If credit flows slow down, it not just affects the economy but also promoters of large companies and infrastructure growth. The pressure on the government and the RBI from companies facing insolvency proceedings, is always immense.

While the introduction of the Insolvency and Bankruptcy Code (IBC) in 2016 has been hailed as a significant achievement of the Modi government, winning praise from global multilateral institutions, local stakeholders have reacted differently to it.

Insolvency proceedings make it mandatory for companies and their proxies not to bid for stressed assets. Credit flow and IBC have affected companies in telecom, real estate, power, roads, cement, virtually the entire core sector.

This means that both the government and the RBI have to balance multiple forces and powers that be. The RBI Governor, thus, found himself in the midst of an unseemly tussle. Add to it the rejigging of the RBI board with the appointment of Swaminathan Gurumurthy and Satish Marathe as part-time directors of the central bank. That was followed by the appointment of retired bureaucrat Revathy Iyer and Sachin Chaturvedi, head of a Delhi-based think tank, also on the board.
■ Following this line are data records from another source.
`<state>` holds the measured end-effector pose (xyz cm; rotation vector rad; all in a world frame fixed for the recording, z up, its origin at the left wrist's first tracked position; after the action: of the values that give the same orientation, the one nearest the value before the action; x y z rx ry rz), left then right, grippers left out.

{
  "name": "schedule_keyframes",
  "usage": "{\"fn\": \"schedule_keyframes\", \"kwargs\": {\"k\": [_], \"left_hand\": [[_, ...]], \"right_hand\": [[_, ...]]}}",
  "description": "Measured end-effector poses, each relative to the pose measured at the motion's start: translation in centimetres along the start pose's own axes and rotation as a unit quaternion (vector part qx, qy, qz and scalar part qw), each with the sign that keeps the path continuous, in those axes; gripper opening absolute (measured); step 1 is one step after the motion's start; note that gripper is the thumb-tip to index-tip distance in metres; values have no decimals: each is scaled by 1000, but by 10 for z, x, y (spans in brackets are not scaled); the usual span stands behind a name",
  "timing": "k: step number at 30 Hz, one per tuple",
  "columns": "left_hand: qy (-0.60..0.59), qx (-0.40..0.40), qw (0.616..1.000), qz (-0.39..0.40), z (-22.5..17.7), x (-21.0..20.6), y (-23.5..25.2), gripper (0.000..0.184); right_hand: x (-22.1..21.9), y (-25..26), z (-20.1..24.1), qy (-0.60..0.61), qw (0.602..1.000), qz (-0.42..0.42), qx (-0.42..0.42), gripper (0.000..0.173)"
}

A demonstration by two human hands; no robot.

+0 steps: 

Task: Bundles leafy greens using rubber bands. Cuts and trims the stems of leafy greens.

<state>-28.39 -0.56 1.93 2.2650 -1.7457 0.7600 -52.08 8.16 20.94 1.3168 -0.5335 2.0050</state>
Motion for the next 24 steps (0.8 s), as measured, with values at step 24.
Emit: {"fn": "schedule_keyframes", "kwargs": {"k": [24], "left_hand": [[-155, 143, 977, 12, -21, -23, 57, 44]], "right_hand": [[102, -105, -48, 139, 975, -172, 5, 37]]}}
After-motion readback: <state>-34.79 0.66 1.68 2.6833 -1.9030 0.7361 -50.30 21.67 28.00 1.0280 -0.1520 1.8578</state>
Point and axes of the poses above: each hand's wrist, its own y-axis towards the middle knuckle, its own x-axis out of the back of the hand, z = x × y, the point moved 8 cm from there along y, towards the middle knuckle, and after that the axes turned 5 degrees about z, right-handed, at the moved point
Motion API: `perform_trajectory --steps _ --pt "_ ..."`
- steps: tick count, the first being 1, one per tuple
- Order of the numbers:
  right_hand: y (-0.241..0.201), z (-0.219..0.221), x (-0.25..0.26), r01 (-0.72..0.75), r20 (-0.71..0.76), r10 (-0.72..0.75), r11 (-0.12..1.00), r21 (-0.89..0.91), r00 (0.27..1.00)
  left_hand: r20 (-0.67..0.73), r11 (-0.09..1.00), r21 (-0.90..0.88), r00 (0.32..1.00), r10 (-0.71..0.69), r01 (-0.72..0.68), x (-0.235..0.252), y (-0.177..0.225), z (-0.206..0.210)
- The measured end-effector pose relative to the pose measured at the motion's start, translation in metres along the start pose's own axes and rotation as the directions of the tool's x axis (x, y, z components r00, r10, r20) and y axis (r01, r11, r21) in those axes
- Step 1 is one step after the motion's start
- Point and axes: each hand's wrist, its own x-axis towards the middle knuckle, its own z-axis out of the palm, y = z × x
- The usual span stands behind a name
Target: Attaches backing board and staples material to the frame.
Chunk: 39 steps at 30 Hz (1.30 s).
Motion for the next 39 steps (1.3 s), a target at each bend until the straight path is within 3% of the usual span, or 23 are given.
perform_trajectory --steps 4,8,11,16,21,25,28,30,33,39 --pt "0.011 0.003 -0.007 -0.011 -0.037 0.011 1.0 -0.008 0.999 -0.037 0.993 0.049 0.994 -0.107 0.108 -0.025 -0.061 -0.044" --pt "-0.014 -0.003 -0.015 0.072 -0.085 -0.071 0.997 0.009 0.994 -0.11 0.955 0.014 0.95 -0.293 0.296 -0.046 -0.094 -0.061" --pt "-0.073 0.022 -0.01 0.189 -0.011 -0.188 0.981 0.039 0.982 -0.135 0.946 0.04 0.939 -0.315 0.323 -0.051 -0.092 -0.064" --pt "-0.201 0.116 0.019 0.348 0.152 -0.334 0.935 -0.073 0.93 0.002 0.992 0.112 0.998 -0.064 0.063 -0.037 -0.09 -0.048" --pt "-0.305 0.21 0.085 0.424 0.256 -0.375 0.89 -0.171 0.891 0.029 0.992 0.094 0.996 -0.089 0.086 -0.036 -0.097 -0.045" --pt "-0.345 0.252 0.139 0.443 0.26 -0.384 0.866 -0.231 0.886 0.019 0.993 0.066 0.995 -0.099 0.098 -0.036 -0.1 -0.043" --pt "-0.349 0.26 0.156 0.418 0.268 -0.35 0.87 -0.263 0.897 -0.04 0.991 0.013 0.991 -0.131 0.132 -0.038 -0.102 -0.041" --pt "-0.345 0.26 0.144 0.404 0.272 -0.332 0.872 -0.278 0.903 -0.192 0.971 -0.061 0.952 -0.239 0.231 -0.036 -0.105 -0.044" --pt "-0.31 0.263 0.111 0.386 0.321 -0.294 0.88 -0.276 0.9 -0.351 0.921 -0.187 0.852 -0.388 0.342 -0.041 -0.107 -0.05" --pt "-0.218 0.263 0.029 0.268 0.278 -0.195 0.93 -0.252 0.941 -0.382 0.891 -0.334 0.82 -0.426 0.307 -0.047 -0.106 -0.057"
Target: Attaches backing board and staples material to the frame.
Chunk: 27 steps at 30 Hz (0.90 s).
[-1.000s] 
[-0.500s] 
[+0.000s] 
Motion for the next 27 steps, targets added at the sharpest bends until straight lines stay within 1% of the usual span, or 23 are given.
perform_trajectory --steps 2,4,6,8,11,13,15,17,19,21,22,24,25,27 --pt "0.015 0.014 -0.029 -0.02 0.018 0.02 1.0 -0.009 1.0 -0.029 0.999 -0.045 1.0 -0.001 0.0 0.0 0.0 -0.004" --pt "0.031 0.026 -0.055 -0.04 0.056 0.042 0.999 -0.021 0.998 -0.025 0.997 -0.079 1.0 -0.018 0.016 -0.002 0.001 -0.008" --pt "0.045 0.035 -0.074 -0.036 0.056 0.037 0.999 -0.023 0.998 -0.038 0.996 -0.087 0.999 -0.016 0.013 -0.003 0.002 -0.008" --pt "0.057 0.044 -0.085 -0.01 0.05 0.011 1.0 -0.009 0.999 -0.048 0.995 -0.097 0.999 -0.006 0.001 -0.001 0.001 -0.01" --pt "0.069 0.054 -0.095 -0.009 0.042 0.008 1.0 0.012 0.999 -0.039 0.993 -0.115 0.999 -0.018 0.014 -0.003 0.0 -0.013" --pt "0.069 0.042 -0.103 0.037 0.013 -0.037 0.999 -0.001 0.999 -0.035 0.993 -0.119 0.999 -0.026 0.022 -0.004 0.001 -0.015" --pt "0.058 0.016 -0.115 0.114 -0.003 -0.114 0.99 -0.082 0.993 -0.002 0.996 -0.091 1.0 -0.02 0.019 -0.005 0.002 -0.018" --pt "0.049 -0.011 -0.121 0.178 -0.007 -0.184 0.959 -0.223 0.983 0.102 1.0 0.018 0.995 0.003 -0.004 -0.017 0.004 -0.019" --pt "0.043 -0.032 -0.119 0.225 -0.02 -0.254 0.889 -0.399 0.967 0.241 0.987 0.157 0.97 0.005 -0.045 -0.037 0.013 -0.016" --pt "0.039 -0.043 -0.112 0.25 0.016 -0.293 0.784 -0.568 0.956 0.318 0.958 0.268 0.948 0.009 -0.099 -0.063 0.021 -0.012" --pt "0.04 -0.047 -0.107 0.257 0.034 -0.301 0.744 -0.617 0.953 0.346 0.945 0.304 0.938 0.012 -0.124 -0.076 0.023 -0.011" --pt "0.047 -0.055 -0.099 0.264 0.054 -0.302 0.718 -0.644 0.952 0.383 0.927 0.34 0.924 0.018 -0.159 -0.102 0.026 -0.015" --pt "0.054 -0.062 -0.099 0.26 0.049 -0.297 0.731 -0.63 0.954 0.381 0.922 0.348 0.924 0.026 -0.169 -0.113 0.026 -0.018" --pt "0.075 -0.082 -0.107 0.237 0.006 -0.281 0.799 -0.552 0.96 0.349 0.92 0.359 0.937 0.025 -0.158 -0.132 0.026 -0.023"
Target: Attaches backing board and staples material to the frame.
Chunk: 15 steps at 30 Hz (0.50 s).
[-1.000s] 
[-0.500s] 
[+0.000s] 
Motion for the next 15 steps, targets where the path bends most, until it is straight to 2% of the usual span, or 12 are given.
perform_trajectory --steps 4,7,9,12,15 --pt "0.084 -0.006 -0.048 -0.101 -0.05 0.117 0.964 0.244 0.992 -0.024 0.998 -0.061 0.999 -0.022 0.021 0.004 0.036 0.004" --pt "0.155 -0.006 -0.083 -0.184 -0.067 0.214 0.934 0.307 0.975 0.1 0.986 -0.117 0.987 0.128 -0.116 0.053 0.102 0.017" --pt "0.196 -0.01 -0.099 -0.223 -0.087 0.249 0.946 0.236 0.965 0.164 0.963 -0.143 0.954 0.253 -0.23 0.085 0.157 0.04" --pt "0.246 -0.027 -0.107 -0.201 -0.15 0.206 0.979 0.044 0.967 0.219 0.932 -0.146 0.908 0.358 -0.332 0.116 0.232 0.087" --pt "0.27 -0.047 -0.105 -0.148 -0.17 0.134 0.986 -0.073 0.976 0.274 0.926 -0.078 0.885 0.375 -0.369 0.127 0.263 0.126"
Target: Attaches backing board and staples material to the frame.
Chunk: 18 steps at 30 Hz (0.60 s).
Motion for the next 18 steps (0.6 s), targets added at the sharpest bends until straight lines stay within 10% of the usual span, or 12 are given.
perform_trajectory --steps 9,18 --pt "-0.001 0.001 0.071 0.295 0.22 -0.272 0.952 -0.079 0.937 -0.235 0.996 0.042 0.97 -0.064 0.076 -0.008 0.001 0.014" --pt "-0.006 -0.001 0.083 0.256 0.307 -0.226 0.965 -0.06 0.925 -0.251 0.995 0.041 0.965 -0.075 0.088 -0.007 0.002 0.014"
All these, without doubt, may have affected the Governor. Evidence of this discord came up in October when the central bank issued a rare public objection to a government-led panel’s recommendation for payments systems to be overseen by a regulator, away from the RBI’s control. It did not help that the RBI Governor came from the same school as his predecessor Raghuram Rajan, who believed that the principal job of the central bank is to contain inflation.

This month, RBI’s Monetary Policy Committee (MPC) kept its interest rates unchanged, retaining its ‘calibrated tightening’ stance. While the government welcomed the assessment, it did not fail to add that the policy stance ‘probably required calibration’.

The final straw seems to have come last week when an RBI sub-committee did not discuss easing lending curbs facing 11 state-run banks, despite government’s demand. The rest is history. The government has appointed a former economic affairs secretary, Shaktikanta Das, as the new RBI governor. In any case, the optics of a Governor’s resignation are not right for any country.